__Exercise objective__
Gather up every line from the entries below that uses the word "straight".

__Items listed in a dataset__

★ ★ ★ ★ ★ ★ ★

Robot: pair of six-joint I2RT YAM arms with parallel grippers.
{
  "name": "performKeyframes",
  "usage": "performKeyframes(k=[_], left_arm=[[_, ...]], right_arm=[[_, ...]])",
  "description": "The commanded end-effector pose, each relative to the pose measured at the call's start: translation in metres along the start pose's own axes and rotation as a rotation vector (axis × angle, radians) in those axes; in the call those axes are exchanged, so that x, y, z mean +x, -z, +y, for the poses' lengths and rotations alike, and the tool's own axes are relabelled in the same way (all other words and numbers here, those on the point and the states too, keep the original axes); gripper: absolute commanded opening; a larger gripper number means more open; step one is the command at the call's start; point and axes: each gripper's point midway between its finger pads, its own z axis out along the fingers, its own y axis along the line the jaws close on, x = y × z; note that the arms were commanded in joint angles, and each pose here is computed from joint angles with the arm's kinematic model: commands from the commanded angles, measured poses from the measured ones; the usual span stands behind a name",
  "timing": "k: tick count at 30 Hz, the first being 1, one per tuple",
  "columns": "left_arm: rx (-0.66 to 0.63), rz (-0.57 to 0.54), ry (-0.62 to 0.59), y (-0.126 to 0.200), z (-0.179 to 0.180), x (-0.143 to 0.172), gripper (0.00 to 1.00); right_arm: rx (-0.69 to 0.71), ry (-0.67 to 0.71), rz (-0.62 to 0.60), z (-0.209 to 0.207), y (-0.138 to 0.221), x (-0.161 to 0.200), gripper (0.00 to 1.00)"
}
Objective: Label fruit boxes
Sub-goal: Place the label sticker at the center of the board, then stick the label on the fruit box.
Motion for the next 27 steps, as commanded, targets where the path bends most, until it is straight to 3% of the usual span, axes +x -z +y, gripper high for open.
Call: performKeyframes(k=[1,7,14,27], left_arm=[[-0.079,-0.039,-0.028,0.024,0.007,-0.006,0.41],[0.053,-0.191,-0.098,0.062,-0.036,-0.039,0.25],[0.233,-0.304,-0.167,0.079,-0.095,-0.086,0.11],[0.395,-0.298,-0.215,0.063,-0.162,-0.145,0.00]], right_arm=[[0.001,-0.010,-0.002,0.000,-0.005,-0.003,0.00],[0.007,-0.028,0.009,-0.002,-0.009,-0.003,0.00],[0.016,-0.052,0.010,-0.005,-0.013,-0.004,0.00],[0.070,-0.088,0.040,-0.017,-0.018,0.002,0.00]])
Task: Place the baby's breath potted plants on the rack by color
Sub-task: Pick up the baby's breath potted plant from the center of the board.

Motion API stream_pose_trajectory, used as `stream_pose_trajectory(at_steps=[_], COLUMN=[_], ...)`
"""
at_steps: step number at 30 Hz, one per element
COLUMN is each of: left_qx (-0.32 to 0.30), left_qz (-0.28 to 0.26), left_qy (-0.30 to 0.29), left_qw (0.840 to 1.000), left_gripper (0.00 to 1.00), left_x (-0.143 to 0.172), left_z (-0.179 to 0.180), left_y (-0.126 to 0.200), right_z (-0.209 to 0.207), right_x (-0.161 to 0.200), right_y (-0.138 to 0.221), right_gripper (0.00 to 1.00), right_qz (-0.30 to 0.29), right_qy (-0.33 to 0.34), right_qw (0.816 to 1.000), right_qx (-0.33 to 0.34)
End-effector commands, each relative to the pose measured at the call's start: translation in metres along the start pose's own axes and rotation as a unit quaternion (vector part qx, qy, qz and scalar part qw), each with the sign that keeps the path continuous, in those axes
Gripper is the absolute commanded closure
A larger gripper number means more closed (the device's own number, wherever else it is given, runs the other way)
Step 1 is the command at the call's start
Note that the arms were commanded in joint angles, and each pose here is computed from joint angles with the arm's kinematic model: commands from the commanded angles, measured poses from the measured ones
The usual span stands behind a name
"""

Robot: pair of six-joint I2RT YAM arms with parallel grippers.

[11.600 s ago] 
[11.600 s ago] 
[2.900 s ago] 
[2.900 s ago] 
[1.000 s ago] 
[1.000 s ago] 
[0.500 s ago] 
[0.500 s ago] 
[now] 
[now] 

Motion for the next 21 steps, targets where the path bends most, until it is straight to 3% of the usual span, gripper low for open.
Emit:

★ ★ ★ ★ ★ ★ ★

__Written answer__
Motion for the next 27 steps, as commanded, targets where the path bends most, until it is straight to 3% of the usual span, axes +x -z +y, gripper high for open.
Motion for the next 21 steps, targets where the path bends most, until it is straight to 3% of the usual span, gripper low for open.

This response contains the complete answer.